Belgique "Nous demandons un décumul immédiat : c’est non-négociable !"

Ce 3 juin, les cadres et militants réunis à Bruxelles avaient voté massivement contre la proposition d’Elio Di Rupo de décumul d’ici à 2024. L’échéance leur semblait bien trop éloignée. Ce refus témoigne d’une défiance de plus en plus grande de la base du PS.

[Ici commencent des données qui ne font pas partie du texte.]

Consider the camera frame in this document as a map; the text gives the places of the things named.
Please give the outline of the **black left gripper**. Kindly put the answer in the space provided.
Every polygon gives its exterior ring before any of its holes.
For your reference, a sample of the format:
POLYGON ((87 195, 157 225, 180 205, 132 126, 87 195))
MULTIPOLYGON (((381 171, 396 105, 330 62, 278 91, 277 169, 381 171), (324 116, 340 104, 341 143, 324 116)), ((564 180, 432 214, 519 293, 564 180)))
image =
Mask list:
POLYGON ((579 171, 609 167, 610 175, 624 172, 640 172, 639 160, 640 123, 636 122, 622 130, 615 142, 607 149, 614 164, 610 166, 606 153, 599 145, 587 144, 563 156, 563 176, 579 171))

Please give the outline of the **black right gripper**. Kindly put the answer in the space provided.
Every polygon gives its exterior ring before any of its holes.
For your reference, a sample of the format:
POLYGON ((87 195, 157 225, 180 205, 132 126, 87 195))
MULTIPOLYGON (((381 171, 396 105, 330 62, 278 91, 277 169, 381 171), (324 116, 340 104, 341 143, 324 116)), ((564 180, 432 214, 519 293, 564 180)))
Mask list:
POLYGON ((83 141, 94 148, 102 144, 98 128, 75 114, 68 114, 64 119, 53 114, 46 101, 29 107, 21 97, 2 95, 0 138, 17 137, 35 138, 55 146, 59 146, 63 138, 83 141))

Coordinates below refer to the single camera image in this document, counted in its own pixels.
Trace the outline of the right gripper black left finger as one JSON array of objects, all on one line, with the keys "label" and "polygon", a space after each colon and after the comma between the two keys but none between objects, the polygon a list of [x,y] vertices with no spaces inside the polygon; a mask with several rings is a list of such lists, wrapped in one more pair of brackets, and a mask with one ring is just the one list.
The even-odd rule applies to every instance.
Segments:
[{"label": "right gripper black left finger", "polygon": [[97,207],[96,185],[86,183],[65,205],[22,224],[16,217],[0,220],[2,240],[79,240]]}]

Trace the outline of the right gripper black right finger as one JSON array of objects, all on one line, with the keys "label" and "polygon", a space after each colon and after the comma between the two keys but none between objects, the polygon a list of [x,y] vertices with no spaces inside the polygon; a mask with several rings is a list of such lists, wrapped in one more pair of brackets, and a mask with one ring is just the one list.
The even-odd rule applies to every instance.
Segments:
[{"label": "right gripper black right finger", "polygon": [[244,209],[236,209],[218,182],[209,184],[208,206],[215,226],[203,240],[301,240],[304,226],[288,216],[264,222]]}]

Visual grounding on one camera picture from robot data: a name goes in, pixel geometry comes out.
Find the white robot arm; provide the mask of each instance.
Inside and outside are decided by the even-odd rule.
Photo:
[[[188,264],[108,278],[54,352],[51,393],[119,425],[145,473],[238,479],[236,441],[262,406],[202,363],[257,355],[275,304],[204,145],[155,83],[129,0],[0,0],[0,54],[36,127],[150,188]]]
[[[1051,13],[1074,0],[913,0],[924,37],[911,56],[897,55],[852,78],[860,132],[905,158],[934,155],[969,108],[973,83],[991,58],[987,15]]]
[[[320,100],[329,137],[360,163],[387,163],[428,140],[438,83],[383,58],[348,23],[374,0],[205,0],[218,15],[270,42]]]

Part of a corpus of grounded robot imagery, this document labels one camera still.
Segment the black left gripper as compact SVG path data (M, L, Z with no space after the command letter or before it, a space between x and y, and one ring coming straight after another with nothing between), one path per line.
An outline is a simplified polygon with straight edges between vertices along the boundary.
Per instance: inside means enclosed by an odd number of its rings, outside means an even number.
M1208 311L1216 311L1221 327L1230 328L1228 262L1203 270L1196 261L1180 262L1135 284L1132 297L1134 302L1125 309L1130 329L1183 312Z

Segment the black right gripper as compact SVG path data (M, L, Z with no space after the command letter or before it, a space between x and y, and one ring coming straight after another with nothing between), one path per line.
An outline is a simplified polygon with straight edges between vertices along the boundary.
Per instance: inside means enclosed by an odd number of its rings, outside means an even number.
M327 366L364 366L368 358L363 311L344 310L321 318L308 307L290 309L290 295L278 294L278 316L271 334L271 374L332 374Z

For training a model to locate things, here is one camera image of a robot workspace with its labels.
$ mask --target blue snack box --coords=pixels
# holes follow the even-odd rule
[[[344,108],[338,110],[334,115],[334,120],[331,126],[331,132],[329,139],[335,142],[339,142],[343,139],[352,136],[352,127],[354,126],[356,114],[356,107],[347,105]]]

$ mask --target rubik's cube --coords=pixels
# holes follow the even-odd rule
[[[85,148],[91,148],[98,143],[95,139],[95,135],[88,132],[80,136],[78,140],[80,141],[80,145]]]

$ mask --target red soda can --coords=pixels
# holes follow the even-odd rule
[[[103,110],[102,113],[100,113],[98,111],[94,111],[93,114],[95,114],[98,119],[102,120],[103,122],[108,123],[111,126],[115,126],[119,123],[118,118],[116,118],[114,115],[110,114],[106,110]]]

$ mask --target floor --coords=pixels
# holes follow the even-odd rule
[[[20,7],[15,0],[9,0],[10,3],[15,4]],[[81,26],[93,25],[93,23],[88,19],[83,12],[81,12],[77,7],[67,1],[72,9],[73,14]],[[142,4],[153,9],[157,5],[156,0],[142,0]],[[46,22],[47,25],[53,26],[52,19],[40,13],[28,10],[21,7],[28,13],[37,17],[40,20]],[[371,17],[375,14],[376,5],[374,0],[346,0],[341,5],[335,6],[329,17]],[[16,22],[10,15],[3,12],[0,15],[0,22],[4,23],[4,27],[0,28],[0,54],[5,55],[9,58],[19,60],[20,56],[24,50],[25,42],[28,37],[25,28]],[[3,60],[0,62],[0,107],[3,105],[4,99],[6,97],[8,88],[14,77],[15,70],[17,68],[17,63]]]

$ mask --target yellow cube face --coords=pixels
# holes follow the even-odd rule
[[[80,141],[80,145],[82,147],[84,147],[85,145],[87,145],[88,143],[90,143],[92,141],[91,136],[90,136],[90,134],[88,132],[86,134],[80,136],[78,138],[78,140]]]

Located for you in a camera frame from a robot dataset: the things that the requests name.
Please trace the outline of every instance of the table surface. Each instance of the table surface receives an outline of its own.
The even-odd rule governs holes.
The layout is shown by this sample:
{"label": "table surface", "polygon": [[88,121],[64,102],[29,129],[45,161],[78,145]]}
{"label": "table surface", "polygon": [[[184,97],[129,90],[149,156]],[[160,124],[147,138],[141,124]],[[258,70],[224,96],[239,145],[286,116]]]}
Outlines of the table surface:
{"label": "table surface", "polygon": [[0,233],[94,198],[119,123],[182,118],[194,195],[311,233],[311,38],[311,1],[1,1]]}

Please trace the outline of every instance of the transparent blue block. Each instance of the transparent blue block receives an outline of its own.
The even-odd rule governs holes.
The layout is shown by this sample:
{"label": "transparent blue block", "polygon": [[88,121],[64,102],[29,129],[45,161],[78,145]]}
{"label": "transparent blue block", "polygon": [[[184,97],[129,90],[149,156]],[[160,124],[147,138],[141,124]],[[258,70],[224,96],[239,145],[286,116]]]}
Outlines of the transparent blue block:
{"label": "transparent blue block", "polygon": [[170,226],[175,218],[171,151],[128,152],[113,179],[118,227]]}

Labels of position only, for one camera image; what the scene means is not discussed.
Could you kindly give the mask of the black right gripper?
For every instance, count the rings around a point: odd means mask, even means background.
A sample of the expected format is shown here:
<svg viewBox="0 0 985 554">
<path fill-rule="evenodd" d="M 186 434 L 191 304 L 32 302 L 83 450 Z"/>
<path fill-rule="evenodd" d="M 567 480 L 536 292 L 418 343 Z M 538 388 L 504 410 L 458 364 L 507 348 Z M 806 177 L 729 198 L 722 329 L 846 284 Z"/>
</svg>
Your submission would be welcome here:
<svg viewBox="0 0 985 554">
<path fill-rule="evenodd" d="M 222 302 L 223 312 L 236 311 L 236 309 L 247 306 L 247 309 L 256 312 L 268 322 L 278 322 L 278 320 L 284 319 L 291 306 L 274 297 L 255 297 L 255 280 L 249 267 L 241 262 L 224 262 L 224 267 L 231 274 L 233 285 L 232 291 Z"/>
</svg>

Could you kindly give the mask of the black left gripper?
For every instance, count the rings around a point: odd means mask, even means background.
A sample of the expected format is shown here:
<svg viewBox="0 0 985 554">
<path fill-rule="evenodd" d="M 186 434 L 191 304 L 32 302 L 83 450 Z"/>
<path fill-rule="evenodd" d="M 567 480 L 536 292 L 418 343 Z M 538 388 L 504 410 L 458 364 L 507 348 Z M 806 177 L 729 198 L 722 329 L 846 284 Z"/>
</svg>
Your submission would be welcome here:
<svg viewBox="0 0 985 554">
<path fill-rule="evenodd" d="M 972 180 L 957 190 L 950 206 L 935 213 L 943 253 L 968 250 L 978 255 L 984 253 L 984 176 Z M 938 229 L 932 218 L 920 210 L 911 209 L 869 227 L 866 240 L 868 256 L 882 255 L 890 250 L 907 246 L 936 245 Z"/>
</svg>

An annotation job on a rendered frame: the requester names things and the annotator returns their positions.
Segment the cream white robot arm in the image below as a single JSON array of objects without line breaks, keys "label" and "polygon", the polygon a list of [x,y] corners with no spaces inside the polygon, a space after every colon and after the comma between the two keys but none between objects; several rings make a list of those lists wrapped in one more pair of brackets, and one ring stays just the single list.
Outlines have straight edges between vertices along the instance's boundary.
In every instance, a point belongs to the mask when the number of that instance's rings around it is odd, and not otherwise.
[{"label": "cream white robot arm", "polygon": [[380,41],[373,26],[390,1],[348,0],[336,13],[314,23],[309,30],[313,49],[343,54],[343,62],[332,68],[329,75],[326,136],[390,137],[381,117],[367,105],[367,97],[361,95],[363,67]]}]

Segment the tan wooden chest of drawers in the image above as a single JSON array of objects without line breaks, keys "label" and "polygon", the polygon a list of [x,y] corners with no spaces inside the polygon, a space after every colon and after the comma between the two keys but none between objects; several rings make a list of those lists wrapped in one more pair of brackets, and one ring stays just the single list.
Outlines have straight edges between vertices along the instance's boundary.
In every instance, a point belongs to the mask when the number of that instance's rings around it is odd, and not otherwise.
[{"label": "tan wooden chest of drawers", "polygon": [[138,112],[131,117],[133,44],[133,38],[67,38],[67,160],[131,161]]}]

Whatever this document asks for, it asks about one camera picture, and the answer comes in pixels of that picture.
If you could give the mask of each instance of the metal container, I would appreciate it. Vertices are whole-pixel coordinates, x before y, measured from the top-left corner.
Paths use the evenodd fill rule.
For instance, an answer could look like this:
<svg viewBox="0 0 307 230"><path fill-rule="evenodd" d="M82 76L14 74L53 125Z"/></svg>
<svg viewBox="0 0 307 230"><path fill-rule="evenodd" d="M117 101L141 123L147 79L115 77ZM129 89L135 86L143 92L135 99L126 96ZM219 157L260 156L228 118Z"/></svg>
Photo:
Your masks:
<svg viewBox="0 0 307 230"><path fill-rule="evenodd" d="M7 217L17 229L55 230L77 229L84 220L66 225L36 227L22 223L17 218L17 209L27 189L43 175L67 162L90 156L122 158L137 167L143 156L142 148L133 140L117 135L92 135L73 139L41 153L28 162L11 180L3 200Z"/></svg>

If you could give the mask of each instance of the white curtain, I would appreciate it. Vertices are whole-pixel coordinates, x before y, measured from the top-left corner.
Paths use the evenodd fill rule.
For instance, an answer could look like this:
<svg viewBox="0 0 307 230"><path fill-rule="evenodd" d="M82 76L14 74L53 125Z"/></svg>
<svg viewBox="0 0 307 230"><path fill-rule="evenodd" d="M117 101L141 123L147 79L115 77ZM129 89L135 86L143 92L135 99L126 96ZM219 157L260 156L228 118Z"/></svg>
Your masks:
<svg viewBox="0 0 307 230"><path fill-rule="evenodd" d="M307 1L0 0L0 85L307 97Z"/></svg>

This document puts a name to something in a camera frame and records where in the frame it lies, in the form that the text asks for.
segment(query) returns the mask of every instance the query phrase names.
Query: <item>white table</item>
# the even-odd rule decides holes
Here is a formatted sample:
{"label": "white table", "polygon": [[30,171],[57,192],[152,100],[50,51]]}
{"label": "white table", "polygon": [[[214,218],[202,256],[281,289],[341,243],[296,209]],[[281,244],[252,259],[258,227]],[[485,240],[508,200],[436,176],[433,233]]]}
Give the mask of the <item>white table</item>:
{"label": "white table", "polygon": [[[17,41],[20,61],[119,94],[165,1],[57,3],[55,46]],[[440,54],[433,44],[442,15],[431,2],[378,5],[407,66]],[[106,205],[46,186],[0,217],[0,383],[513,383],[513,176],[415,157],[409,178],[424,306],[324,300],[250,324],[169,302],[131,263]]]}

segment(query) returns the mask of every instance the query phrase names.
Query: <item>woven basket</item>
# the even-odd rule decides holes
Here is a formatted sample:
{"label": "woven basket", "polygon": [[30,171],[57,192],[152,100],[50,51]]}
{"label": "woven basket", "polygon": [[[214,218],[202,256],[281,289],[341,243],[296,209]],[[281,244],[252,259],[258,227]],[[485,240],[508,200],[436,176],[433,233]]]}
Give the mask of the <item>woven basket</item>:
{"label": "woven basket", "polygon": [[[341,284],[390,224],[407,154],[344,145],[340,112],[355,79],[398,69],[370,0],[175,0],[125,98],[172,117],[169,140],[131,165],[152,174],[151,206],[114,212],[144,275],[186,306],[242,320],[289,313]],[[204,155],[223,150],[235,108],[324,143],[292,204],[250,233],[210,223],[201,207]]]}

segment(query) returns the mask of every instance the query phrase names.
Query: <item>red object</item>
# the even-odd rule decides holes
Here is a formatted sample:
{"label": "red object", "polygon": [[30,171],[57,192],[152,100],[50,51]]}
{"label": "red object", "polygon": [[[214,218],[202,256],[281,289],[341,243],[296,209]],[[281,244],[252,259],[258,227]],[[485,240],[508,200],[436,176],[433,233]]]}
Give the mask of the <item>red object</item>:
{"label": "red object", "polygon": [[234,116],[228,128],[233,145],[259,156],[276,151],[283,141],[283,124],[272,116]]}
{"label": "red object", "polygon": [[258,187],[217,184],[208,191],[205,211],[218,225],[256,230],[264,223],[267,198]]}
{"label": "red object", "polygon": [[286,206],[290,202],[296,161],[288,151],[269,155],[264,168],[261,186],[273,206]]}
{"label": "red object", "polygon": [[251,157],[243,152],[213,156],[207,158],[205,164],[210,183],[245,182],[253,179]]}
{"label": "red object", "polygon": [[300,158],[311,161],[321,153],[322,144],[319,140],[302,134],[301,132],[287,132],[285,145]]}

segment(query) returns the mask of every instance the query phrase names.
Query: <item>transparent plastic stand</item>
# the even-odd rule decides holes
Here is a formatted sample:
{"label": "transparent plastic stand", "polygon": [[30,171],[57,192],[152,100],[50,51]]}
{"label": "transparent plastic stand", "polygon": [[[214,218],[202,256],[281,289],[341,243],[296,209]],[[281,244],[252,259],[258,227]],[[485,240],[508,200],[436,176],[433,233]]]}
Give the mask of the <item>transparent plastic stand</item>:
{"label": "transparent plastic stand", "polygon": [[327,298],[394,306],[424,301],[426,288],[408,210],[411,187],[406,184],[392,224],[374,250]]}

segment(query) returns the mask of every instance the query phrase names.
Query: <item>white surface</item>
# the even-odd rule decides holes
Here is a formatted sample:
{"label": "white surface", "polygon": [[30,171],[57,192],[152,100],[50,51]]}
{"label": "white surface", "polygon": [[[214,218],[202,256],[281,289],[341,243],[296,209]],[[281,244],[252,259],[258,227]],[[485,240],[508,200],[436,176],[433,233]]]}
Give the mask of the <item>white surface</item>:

Une étape supplémentaire va encore être franchie : ce lundi 19 juin, les jeunes socialistes vont déposer un ultimatum au parti, pour imposer un décumul intégral avant 2018. "Nous voulons que chaque élu soit en ordre avant les élections de 2018. Notre principe, c’est ‘un homme, un mandat’", lance Maxime Felon, président des jeunes socialistes. "Lors du bureau politique de ce jeudi, nous listerons nos demandes dans un document très précis. Ce sera non-négociable ! Point barre. Nous exigerons un nouveau rassemblement participatif. Lors de celui-ci, nous viendrons avec une seule proposition : le décumul intégral. C’est un ultimatum que nous adressons au parti. Après discussions, j’ai constaté que les aînés du PS étaient sur la même longueur d’onde que nous. Elio Di Rupo semble également d’accord. En fait, ceux qui bloquent, ce sont les députés-bourgmestres, les échevins-bourgmestres, comme par exemple Philippe Courard. Ils vivent sur une autre planète et pensent que nous devons simplement accepter qu’ils soient cumulards, parce qu’ils fournissent des voix. Ce sont eux qui ont refusé de voter la proposition de Di Rupo, lors du précédent bureau du PS, d’imposer un décumul, sans attendre 2024. Sur certaines listes PS, il n’y a aucun jeune… Si le parti refuse nos propositions, nous en tirerons les conclusions qui s’imposent."

Selon nos sources, Elio Di Rupo se situe sur la ligne des jeunes socialistes. Mais la bataille interne entre cumulards et jeunes du parti est loin d’être terminée.